Get the Results: 2021 Data Engineers Global Survey
No Single Data Repository Can Be Your Silver Bullet
Even in simpler times, the 1990s, you couldn’t store all the data you needed for analytics in a single data warehouse. Data lakes didn’t solve the problem either. Imagine the challenge today, with a tsunami of data.
Data virtualization is a solution that takes a very different approach. Get a glimpse into the merits of a data virtualization layer in this short, but informative article.
See Why No Single Data Repository Can Be Your Silver Bullet
The Power of Denodo: An Inside Look at The Leading Data Virtualization Platform
What’s New in Dataflows? A Look at Reverse ETL
In ETL, the assumed direction of data is from source systems to the data warehouse or data lake. Reverse ETL is about taking data from your data warehouse and putting it back into operational systems.
Hundreds to thousands of hours are often required to clean and organize data in data warehouses. It makes sense to leverage that effort for more than reporting. But there are a couple problems with this approach.
First is latency. Most data warehouses are built with the assumption that data will be loaded in big batches. Depending on your business processes, this latency could be an issue. Second, data warehouses don’t work well as transactional systems.

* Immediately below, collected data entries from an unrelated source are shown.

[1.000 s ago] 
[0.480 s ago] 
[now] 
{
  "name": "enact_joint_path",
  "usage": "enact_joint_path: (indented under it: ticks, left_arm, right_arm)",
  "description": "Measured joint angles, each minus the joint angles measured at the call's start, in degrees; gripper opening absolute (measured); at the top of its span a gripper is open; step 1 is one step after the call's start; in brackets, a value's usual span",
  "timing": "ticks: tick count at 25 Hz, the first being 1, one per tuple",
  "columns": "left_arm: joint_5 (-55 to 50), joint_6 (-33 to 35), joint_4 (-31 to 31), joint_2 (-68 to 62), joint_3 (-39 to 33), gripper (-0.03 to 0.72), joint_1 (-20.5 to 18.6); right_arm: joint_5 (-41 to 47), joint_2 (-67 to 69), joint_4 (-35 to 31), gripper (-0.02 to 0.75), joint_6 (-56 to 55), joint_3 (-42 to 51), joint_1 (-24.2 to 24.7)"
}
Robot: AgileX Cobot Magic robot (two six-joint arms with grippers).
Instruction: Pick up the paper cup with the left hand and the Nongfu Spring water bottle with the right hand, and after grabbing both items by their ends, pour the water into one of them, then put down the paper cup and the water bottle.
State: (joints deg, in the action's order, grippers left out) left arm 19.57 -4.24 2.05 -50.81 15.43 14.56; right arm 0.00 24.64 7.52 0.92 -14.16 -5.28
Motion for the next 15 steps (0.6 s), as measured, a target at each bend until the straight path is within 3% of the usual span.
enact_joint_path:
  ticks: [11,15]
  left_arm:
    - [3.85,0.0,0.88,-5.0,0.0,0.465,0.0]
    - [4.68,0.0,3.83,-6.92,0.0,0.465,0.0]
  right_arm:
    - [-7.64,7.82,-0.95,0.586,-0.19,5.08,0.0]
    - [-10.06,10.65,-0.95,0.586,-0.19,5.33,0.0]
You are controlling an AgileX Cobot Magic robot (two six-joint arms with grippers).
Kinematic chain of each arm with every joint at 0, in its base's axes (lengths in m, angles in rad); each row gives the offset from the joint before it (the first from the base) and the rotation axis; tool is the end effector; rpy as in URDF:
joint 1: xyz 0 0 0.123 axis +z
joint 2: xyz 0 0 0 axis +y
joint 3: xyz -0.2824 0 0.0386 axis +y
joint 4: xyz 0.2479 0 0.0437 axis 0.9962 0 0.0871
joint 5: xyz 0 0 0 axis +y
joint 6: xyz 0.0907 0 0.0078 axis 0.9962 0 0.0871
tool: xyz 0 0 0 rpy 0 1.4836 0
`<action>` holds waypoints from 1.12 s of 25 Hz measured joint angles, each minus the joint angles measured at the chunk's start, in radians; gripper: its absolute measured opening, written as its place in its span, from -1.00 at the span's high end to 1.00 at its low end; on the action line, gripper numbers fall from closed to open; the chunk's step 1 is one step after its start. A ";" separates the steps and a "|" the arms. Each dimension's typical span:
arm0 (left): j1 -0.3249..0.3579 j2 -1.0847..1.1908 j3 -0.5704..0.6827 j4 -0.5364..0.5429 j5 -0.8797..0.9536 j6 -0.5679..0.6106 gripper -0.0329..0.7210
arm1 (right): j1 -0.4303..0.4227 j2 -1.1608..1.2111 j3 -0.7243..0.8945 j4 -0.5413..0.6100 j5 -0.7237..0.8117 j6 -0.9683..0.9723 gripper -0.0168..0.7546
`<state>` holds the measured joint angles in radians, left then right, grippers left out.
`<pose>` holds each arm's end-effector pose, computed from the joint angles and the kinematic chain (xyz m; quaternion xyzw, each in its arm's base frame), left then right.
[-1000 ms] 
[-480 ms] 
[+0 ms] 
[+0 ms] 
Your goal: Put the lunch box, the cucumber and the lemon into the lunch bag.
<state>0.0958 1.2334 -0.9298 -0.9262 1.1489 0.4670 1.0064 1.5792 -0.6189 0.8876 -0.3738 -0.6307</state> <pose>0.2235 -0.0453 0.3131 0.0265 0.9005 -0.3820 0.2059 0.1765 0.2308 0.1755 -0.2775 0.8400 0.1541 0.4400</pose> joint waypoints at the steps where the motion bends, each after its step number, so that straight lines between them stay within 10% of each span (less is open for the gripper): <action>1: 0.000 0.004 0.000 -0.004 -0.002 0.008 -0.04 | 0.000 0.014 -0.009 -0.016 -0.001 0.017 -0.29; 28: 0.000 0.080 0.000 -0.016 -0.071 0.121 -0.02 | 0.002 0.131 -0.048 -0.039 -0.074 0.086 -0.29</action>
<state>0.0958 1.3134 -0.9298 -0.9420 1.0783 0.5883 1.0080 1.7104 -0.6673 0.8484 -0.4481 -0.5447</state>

Warehouses are designed for fewer big queries, but transactional systems are for frequent small queries.
Reverse ETL is still a new concept that will probably take a few years for the market to sort out. Meanwhile, companies like hightouch are offering solutions, and we’re interested to see where this might go.
See the Connection: Modern Data Warehouses and Reverse ETL
Software Worth Sharing: Tidyverse
Tidyverse is a set of highly regarded R libraries. Their goal is to present a better user experience for R developers. Most seasoned R developers have probably used dplyr and ggplot2. But there are other interesting packages as well, including the following, which are described on the Tidyverse site.
- Ggplot2: Plots and Graphs for R
- Dplyr: Data manipulation
- Tidyr: Data cleansing
- Readr: Fast reading of CSV files
- Purrr: Ads some functional programming utilities
- Tibble: A reinvention of the standard R dataframe
- Stringr: Set of functions for working with string (character) data
- Forcats: Set of tools for dealing with factors.